Effects of nitrate on the diurnal vertical migration, carbon to nitrogen ratio, and the photosynthetic capacity of the dinoflagellate Gymnodinium splendens
Accepted: 07 January 1981 DOI:
Cite this article as: Cullen, J.J. & Horrigan, S.G. Mar. Biol. (1981) 62: 81. doi:10.1007/BF00388169 Abstract
A non-thecate dinoflagellate,
Gymnodinium splendens, was studied in a 12 d laboratory experiment in 2.0x0.25 m containers in which light, temperature, and nutrients could be manipulated. Under a 12 h light: 12 h dark cycle, the dinoflagellates exhibited diurnal vertical migrations, swimming downward before the dark period began and upward before the end of the dark period. This vertical migration probably involved geotaxis and a diel rhythm, as well as light-mediated behavior. The vertical distribution of nitrate affected the behavior and physiology of the dinoflagellate.

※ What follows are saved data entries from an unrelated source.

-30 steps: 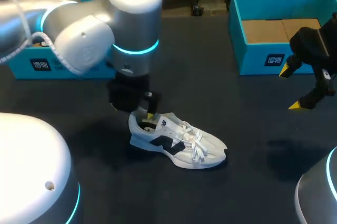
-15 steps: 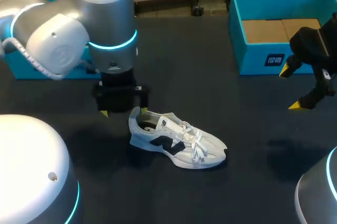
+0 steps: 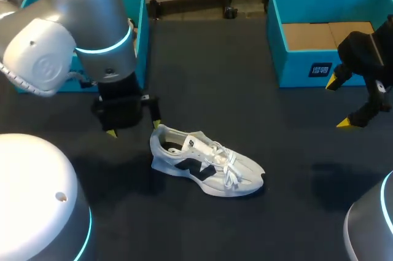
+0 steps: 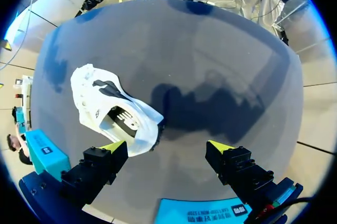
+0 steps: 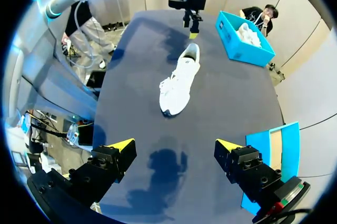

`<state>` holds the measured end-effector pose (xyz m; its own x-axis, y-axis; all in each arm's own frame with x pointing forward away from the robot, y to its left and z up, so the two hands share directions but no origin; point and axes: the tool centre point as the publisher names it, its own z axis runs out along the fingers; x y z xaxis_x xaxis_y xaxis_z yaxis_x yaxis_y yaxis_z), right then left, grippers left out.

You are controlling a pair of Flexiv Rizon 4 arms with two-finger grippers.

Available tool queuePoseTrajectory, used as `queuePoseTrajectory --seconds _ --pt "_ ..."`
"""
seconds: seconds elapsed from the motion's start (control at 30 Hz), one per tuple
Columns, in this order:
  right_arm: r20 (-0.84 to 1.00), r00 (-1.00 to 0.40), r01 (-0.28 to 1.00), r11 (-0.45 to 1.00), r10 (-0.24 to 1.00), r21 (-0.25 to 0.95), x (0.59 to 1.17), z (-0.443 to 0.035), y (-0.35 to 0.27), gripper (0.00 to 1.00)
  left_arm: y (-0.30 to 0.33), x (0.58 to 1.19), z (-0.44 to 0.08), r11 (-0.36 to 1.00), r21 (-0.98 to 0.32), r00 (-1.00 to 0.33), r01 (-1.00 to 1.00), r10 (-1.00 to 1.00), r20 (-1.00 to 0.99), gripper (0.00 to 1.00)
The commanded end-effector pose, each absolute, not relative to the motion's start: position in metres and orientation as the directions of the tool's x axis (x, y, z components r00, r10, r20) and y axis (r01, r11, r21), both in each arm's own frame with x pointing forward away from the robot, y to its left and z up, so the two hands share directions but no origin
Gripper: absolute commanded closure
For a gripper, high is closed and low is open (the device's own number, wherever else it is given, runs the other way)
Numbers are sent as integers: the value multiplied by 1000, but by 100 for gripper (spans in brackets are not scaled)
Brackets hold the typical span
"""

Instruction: Take the shoe out of the shoebox, open the shoe tongue, remove and reinsert the insole, then place the shoe into the shoebox

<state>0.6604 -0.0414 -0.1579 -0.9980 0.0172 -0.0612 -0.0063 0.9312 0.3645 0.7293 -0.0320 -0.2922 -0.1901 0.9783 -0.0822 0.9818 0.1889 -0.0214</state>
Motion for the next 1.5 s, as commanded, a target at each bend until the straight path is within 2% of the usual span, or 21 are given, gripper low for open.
queuePoseTrajectory --seconds 0.03,0.17,0.27,0.43,0.73,0.93,1.23,1.5 --pt "-57 -998 -6 932 16 361 663 -158 -40 0 -29 727 -293 187 -18 -188 982 977 -100 0" --pt "-57 -998 -6 932 16 361 663 -158 -40 0 -29 727 -293 187 -18 -188 982 977 -100 0" --pt "-57 -998 -6 932 16 361 663 -158 -40 0 -18 733 -293 274 -90 -282 957 956 -84 0" --pt "-57 -998 -6 932 16 361 663 -158 -40 0 -4 745 -288 356 -174 -380 918 915 -133 0" --pt "-57 -998 -6 932 16 361 663 -158 -40 0 19 757 -288 502 -403 -603 765 779 -173 0" --pt "-57 -998 -6 932 16 361 663 -158 -40 0 32 760 -306 572 -482 -710 664 685 -166 0" --pt "-57 -998 -6 932 16 361 663 -158 -40 0 48 763 -327 581 -641 -836 502 516 -186 0" --pt "-57 -998 -6 932 16 361 663 -158 -40 0 60 758 -342 572 -715 -896 401 407 -177 0"
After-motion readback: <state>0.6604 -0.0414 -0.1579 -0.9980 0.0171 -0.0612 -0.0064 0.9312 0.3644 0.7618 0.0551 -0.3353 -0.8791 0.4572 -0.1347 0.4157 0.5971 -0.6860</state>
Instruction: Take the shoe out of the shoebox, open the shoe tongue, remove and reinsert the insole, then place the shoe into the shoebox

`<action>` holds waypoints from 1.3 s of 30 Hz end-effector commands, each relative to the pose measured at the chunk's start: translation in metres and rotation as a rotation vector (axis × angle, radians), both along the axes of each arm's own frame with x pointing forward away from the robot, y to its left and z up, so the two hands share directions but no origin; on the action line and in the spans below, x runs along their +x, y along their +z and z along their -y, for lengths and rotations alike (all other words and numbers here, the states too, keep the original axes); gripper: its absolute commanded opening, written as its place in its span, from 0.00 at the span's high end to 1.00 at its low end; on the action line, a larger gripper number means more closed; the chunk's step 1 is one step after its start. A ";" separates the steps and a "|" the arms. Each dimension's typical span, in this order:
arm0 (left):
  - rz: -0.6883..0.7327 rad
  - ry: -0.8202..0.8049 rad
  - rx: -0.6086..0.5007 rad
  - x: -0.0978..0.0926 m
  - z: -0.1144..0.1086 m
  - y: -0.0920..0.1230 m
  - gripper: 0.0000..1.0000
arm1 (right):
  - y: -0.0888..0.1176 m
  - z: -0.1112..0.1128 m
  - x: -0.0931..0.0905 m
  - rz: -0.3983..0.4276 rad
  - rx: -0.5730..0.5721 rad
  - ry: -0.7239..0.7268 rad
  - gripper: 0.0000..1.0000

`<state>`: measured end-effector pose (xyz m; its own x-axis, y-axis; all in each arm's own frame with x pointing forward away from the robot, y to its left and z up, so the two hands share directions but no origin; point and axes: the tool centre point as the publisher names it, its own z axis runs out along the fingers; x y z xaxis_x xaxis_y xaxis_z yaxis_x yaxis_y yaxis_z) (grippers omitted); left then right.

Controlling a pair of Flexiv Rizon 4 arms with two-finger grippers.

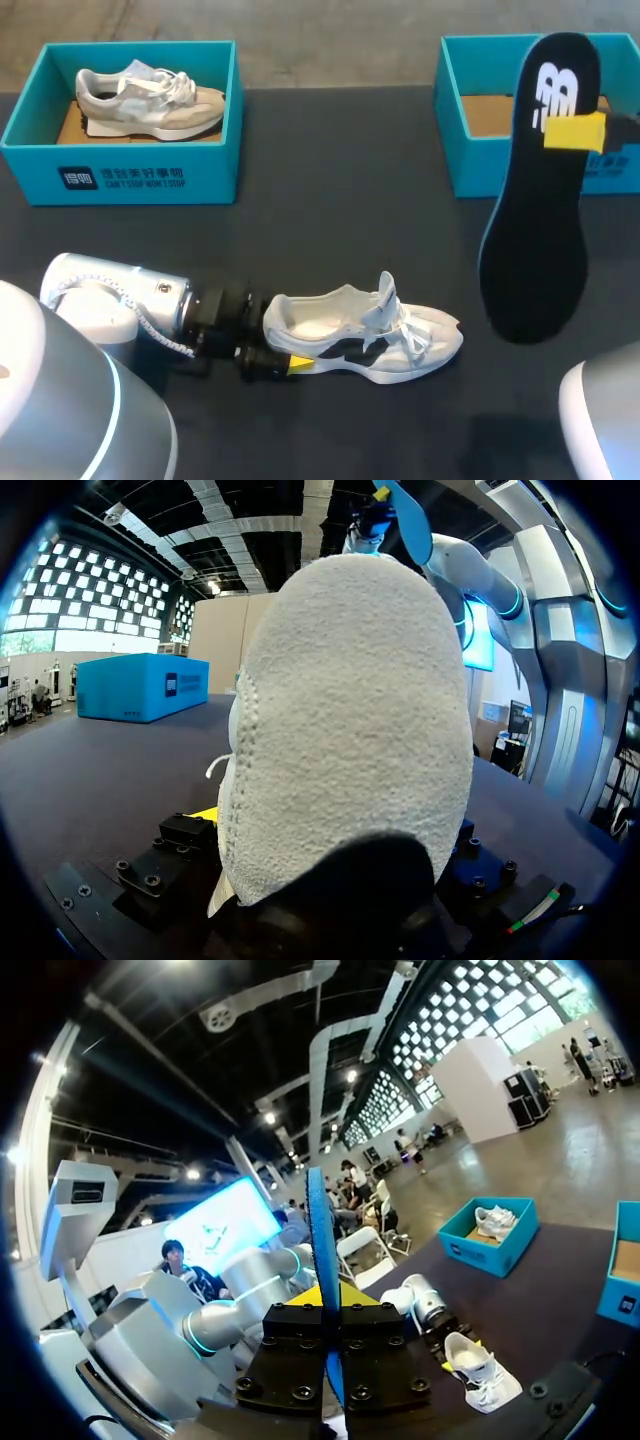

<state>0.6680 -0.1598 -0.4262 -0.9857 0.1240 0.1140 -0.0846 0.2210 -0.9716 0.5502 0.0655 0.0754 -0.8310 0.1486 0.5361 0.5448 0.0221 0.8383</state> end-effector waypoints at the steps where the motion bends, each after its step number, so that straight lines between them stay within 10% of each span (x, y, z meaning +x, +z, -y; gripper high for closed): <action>1: 0.000 0.001 -0.001 0.001 0.000 -0.002 1.00 | -0.010 -0.002 -0.004 -0.015 0.006 -0.006 1.00; 12: -0.012 -0.006 0.005 0.001 -0.001 -0.003 1.00 | -0.012 -0.002 -0.004 -0.020 0.007 -0.004 1.00; 13: -0.018 -0.008 0.008 0.002 -0.002 -0.003 0.87 | -0.012 -0.002 -0.004 -0.020 0.007 -0.004 1.00; 15: -0.024 -0.013 0.012 0.002 -0.004 -0.002 0.06 | -0.012 -0.002 -0.004 -0.020 0.007 -0.004 1.00; 16: -0.024 -0.014 0.012 0.002 -0.004 -0.002 0.00 | -0.012 -0.002 -0.004 -0.020 0.007 -0.004 1.00; 39: 0.048 -0.013 0.103 0.002 -0.039 0.010 0.00 | -0.012 -0.002 -0.004 -0.020 0.007 -0.004 1.00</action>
<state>0.6753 -0.1258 -0.4227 -0.9873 0.1356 0.0832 -0.0373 0.3113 -0.9496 0.5423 0.0662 0.0612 -0.8199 0.1501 0.5525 0.5596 0.0063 0.8287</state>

When nitrate was present throughout the container, the organisms resembled those in exponential batch culture both in C:N ratios and photosynthetic capacity (P max); moreover, they migrated to the surface during the day. In contrast, when nitrate was depleted, C:N ratios increased, P max decreased, and the organisms formed a subsurface layer at a depth corresponding to the light level at which photosynthesis saturated. When nitrate was present only at the bottom of the tank, C:N ratios of the population decreased until similar to those of nutrient-saturated cells and P max increased; however, the dinoflagellates behaved the same as nutrient-depleted cells, forming a subsurface layer during the light period. Field measurements revealed a migratory subsurface chlorophyll maximum layer dominated by G. splendens. It was just above the nitracline during the day, and in the nitracline during the night, which concurs with our laboratory observations.